Biological and clinical significance of cathepsin D in breast cancer metastasis

Abstract

Cathepsin D (cath-D) is an aspartyl lysosomal protease expressed in all tissues. Most metastatic breast cancer cell lines, unlike normal cells, secrete high levels of pro-cath-D. This abnormal secretion is due to both overexpression of the cath-D gene and to an altered processing of the precursor protein. Cath-D gene transcription is increased by estrogen and growth factors in estrogen-receptor-positive breast cancer cells and by an unknown mechanism in estrogen-receptor-negative cells. A large number of independent clinical studies associated high cath-D concentrations in the cytosol of primary breast cancers with increased risk of subsequent metastasis. The amino acid sequence of cath-D analyzed in two breast cancer cell lines is normal, but glycosylation appears to be different with more acidic isoforms. To assess the potential role of this protease in cancer metastasis, we transfected a human cDNA cath-D expression vector in 3Y1-Ad12 embryonic rat tumorigenic cells which did not secrete the proenzyme.
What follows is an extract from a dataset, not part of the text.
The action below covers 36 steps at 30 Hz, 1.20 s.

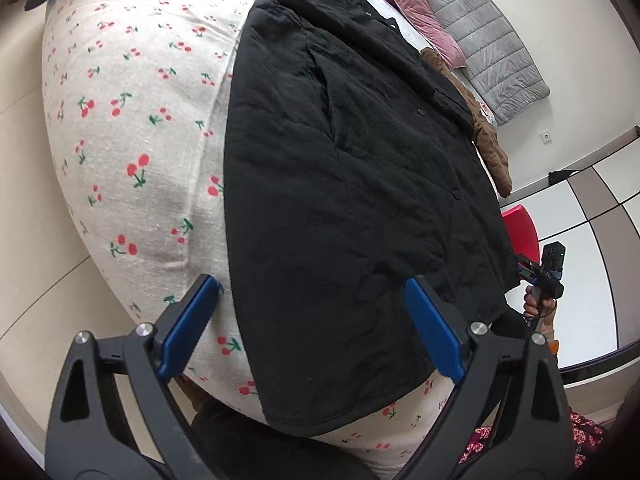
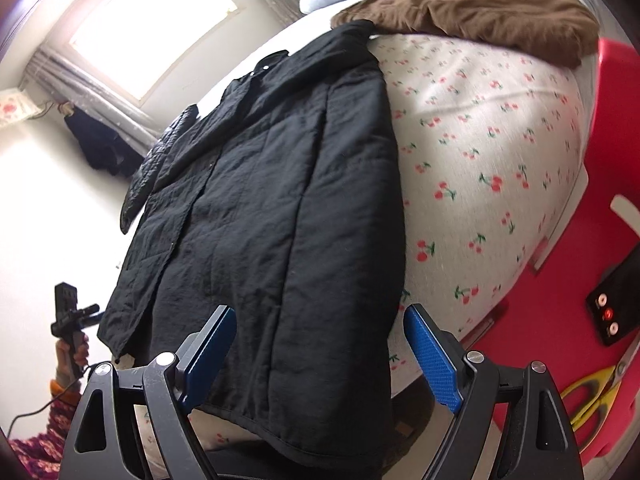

A moderate overexpression of human cath-D was sufficient to increase the metastatic potential of these cells in nude mice. The mechanism of cath-D-induced metastasis seems to require maturation of the proenzyme, in endosomes and in large acidic compartments identified as phagosomes. Rather than increase cancer cell escape from the primary tumor through basement membrane degradation as proposed for neutral proteinases, cath-D appears to facilitate cell growth at distant sites. The mechanism of this indirect mitogenic effect is discussed from results obtained in different models. Different cath-D substrates (growth inhibitors, precursors of growth factors, etc.) are proposed to mediate this activity.